▶ EXERCISE OBJECTIVE
Show each line in the listing below that contains the word "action".

▶ SUPPLIED INFORMATION
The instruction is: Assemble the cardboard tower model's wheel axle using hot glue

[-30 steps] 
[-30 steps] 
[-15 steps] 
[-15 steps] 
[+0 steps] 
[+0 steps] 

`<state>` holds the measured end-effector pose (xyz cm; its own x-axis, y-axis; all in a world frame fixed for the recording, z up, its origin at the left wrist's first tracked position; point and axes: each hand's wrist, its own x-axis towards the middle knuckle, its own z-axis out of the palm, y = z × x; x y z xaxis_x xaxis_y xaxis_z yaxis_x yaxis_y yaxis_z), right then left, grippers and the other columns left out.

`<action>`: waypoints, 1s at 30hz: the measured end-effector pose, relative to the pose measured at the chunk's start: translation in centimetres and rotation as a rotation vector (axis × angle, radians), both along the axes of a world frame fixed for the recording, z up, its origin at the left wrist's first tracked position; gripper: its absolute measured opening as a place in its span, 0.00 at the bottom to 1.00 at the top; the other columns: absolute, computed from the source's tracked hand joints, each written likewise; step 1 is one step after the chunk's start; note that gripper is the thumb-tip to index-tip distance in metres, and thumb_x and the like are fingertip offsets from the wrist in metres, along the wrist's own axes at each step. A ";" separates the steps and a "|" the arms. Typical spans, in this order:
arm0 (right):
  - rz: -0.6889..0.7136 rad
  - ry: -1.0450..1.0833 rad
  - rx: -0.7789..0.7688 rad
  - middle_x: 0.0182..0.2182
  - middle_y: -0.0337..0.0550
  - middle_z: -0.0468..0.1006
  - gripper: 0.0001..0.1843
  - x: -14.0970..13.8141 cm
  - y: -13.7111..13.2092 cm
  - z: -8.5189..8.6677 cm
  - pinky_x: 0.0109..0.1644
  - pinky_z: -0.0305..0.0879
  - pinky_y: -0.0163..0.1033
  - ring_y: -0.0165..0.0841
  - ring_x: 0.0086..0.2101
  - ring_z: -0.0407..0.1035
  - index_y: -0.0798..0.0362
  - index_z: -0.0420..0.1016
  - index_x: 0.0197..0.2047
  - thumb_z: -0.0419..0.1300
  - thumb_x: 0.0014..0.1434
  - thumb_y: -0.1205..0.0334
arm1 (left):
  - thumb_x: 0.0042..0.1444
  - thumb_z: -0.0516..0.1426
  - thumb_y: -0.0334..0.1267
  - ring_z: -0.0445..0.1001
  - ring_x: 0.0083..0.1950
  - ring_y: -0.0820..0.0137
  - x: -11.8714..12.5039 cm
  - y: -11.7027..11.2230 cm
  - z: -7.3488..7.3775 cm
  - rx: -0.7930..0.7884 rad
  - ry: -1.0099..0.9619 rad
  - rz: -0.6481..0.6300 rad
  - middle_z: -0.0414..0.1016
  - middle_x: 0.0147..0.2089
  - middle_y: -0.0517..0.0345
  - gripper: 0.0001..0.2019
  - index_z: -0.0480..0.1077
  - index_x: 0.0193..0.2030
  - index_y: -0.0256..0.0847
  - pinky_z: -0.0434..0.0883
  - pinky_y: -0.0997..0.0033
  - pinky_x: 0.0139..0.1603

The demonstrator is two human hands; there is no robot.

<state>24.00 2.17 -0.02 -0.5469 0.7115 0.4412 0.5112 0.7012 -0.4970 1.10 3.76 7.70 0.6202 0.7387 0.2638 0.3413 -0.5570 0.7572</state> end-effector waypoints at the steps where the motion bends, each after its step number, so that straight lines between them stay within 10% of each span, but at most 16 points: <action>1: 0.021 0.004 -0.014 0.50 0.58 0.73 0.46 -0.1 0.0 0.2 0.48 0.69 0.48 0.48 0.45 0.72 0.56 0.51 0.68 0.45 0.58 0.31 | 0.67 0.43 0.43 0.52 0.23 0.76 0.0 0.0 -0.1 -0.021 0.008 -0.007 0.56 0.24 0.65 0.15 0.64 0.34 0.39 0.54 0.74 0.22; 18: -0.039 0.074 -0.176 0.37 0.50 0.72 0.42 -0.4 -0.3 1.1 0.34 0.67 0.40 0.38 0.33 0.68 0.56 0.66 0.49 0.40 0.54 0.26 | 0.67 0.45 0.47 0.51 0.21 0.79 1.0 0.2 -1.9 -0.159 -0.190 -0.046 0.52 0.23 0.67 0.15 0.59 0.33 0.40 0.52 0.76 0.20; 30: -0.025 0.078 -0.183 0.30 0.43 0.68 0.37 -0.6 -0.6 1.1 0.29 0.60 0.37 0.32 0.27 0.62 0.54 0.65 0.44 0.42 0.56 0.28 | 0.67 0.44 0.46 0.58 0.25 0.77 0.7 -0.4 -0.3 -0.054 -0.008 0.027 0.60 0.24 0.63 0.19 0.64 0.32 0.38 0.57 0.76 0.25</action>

▶ EXPECTED ANSWER
`<action>`: waypoints, 1s at 30hz: the measured end-effector pose, relative to the pose measured at the chunk's start: translation in centimetres and rotation as a rotation vector (axis × angle, radians), both along the axes of a world frame fixed for the recording, z up, its origin at the left wrist's first tracked position; gripper: its absolute measured opening as a place in its span, 0.00 at the bottom to 1.00 at the top; the other columns: absolute, computed from the source's tracked hand joints, each written likewise; step 1 is one step after the chunk's start; note that gripper is the thumb-tip to index-tip distance in metres, and thumb_x and the like are fingertip offsets from the wrist in metres, along the wrist's own axes at each step. A ";" separates the steps and a "|" the arms. Typical spans, in this order:
<state>24.00 2.17 -0.02 -0.5469 0.7115 0.4412 0.5112 0.7012 -0.4970 1.10 3.76 7.70 0.6202 0.7387 0.2638 0.3413 -0.5570 0.7572</state> end-effector waypoints at the steps where the motion bends, each after its step number, so that straight lines between them stay within 10% of each span, but at most 16 points: <action>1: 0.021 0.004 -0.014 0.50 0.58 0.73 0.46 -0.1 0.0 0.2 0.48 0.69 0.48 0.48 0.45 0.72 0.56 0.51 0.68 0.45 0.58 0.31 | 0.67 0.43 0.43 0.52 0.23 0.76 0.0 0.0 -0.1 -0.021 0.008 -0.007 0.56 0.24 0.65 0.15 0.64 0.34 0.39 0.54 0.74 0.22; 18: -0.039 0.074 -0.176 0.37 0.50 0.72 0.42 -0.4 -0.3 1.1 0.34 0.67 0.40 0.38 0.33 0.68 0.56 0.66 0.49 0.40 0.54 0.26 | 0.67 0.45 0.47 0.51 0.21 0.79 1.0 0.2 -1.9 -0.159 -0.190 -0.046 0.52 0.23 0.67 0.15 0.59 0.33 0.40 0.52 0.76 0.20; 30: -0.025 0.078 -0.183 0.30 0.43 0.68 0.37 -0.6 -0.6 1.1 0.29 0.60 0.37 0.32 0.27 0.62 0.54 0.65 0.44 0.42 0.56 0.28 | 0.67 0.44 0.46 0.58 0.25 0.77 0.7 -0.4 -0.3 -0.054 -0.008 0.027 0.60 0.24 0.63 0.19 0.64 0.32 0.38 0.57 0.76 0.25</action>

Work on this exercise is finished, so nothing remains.